Work item: Please transcribe the entries that follow exactly as they stand, skipping each picture.

(Stored records)
-*-
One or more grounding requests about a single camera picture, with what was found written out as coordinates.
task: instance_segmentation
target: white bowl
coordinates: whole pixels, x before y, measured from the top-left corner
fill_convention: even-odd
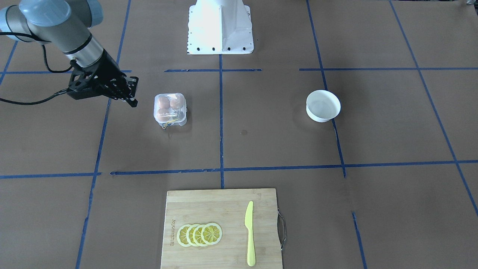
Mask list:
[[[328,122],[337,117],[341,108],[337,96],[326,90],[313,91],[305,103],[307,115],[319,123]]]

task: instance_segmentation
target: knife handle
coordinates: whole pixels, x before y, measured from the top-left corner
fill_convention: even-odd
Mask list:
[[[254,248],[254,232],[249,230],[249,236],[247,240],[247,265],[256,265],[256,249]]]

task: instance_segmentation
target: black cable
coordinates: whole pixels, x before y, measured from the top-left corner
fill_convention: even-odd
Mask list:
[[[65,70],[61,70],[61,71],[57,71],[57,70],[51,70],[50,67],[48,66],[48,60],[46,59],[46,48],[45,48],[45,45],[41,45],[42,46],[42,49],[43,49],[43,60],[45,62],[45,66],[46,66],[46,69],[48,69],[48,71],[52,72],[52,73],[65,73],[65,72],[68,72],[70,71],[73,66],[70,65],[70,68],[68,69],[65,69]]]
[[[43,39],[38,38],[37,36],[31,35],[31,34],[24,34],[24,33],[17,33],[17,32],[0,32],[0,35],[17,35],[17,36],[24,36],[24,37],[29,37],[35,41],[41,41],[41,42],[46,42]]]
[[[29,37],[35,41],[40,41],[40,42],[45,42],[45,40],[42,40],[40,38],[38,38],[37,36],[34,36],[34,35],[31,35],[31,34],[24,34],[24,33],[16,33],[16,32],[0,32],[0,35],[17,35],[17,36],[25,36],[25,37]],[[46,59],[46,48],[45,48],[45,45],[43,44],[40,44],[42,46],[42,49],[43,49],[43,61],[45,62],[45,66],[46,66],[46,69],[48,69],[48,71],[52,72],[52,73],[65,73],[65,72],[68,72],[70,71],[73,66],[70,65],[70,67],[68,69],[65,69],[65,70],[60,70],[60,71],[56,71],[56,70],[51,70],[50,67],[48,66],[48,60]]]
[[[41,104],[41,103],[44,103],[46,101],[49,101],[55,97],[57,97],[58,95],[62,95],[62,94],[65,94],[67,92],[69,92],[70,89],[64,89],[64,90],[61,90],[61,91],[58,91],[56,93],[54,93],[52,96],[48,97],[48,98],[45,98],[41,101],[37,101],[37,102],[30,102],[30,103],[24,103],[24,102],[16,102],[16,101],[10,101],[10,100],[7,100],[7,99],[3,99],[3,98],[0,98],[0,101],[2,102],[6,102],[6,103],[10,103],[10,104],[15,104],[15,105],[37,105],[37,104]]]

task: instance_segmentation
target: brown egg
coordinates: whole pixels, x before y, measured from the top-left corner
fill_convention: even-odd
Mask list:
[[[158,107],[160,109],[168,109],[170,107],[169,98],[167,98],[166,96],[161,96],[158,100]]]
[[[170,120],[169,111],[167,109],[159,109],[156,113],[156,118],[160,122],[167,122]]]
[[[172,109],[181,109],[184,106],[184,97],[176,94],[176,98],[171,98],[170,105]]]

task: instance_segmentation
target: clear plastic box
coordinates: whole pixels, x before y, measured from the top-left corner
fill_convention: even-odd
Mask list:
[[[153,116],[163,129],[186,124],[186,99],[181,93],[161,93],[154,97]]]

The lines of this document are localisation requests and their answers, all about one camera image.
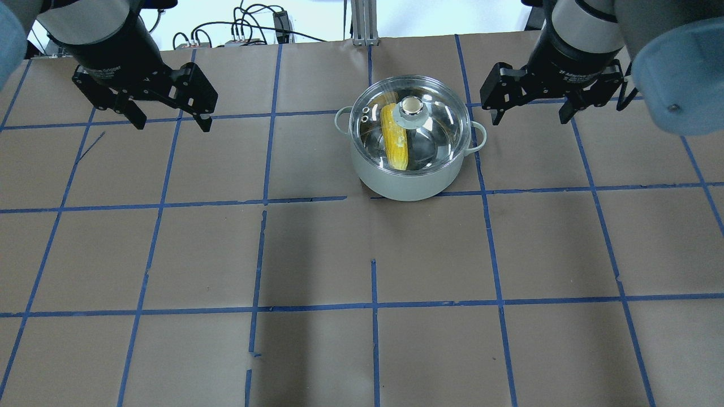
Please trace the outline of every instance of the glass lid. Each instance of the glass lid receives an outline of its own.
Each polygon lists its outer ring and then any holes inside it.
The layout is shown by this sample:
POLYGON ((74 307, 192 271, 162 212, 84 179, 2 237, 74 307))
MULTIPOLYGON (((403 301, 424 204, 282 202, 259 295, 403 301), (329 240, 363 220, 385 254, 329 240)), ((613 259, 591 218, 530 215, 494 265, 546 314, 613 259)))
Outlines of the glass lid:
POLYGON ((431 77, 390 77, 355 102, 350 134, 372 164, 422 175, 452 162, 470 142, 470 117, 450 88, 431 77))

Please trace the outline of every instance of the blue grid line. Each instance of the blue grid line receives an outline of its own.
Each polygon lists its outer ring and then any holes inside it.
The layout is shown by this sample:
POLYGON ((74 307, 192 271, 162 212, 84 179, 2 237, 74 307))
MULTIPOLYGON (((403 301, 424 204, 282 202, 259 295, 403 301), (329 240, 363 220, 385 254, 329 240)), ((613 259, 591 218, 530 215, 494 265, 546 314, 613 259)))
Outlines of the blue grid line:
-*-
Worked solution:
One or more grounding requests about a single camera picture, with what was found written out as coordinates.
task: instance_segmentation
target: white bowl
coordinates: whole pixels, x before y, measured from the top-left corner
fill_convention: even-odd
Mask list:
[[[328,122],[337,117],[341,108],[337,96],[326,90],[313,91],[305,103],[307,115],[319,123]]]

task: instance_segmentation
target: knife handle
coordinates: whole pixels, x before y, measured from the top-left corner
fill_convention: even-odd
Mask list:
[[[254,248],[254,232],[249,230],[249,236],[247,240],[247,265],[256,265],[256,249]]]

task: instance_segmentation
target: black cable
coordinates: whole pixels, x before y, measured from the top-left corner
fill_convention: even-odd
Mask list:
[[[65,70],[61,70],[61,71],[57,71],[57,70],[51,70],[50,67],[48,66],[48,60],[46,59],[46,48],[45,48],[45,45],[41,45],[42,46],[42,49],[43,49],[43,60],[45,62],[45,66],[46,66],[46,69],[48,69],[48,71],[52,72],[52,73],[65,73],[65,72],[68,72],[70,71],[73,66],[70,65],[70,68],[68,69],[65,69]]]
[[[43,39],[38,38],[37,36],[31,35],[31,34],[24,34],[24,33],[17,33],[17,32],[0,32],[0,35],[17,35],[17,36],[24,36],[24,37],[29,37],[35,41],[41,41],[41,42],[46,42]]]
[[[29,37],[35,41],[40,41],[40,42],[45,42],[45,40],[42,40],[40,38],[38,38],[37,36],[34,36],[34,35],[31,35],[31,34],[24,34],[24,33],[16,33],[16,32],[0,32],[0,35],[17,35],[17,36],[25,36],[25,37]],[[46,59],[46,48],[45,48],[45,45],[43,44],[40,44],[42,46],[42,49],[43,49],[43,61],[45,62],[45,66],[46,66],[46,69],[48,69],[48,71],[52,72],[52,73],[65,73],[65,72],[68,72],[70,71],[73,66],[70,65],[70,67],[68,69],[65,69],[65,70],[60,70],[60,71],[56,71],[56,70],[51,70],[50,67],[48,66],[48,60]]]
[[[41,104],[41,103],[44,103],[46,101],[49,101],[55,97],[57,97],[58,95],[62,95],[62,94],[65,94],[67,92],[69,92],[70,89],[64,89],[64,90],[61,90],[61,91],[58,91],[56,93],[54,93],[52,96],[48,97],[48,98],[45,98],[41,101],[37,101],[37,102],[30,102],[30,103],[24,103],[24,102],[16,102],[16,101],[10,101],[10,100],[7,100],[7,99],[3,99],[3,98],[0,98],[0,101],[2,102],[6,102],[6,103],[10,103],[10,104],[15,104],[15,105],[37,105],[37,104]]]

task: instance_segmentation
target: brown egg
coordinates: whole pixels, x before y, measured from the top-left corner
fill_convention: even-odd
Mask list:
[[[158,107],[160,109],[168,109],[170,107],[169,98],[167,98],[166,96],[161,96],[158,100]]]
[[[170,120],[169,111],[167,109],[159,109],[156,113],[156,118],[160,122],[167,122]]]
[[[172,109],[181,109],[184,106],[184,97],[176,94],[176,98],[171,98],[170,105]]]

task: instance_segmentation
target: clear plastic box
coordinates: whole pixels, x before y, measured from the top-left corner
fill_convention: even-odd
Mask list:
[[[153,116],[163,129],[186,124],[186,99],[181,93],[161,93],[154,97]]]

The lines of this document are localisation requests and their answers, all about one camera image.
Please trace the outline of every instance of the glass lid. Each instance of the glass lid receives an outline of its own.
Each polygon lists its outer ring and then any holes inside it.
The layout is shown by this sample:
POLYGON ((74 307, 192 271, 162 212, 84 179, 2 237, 74 307))
MULTIPOLYGON (((403 301, 424 204, 282 202, 259 295, 403 301), (329 240, 363 220, 385 254, 329 240)), ((613 259, 591 218, 530 215, 494 265, 546 314, 613 259)))
Outlines of the glass lid:
POLYGON ((431 77, 390 77, 355 102, 350 134, 372 164, 422 175, 452 162, 470 142, 470 117, 450 88, 431 77))

Please trace the outline of every instance of the blue grid line. Each instance of the blue grid line receives an outline of its own.
Each polygon lists its outer ring and then any holes inside it.
The layout is shown by this sample:
POLYGON ((74 307, 192 271, 162 212, 84 179, 2 237, 74 307))
MULTIPOLYGON (((403 301, 424 204, 282 202, 259 295, 403 301), (329 240, 363 220, 385 254, 329 240)), ((613 259, 591 218, 530 215, 494 265, 546 314, 613 259)))
Outlines of the blue grid line:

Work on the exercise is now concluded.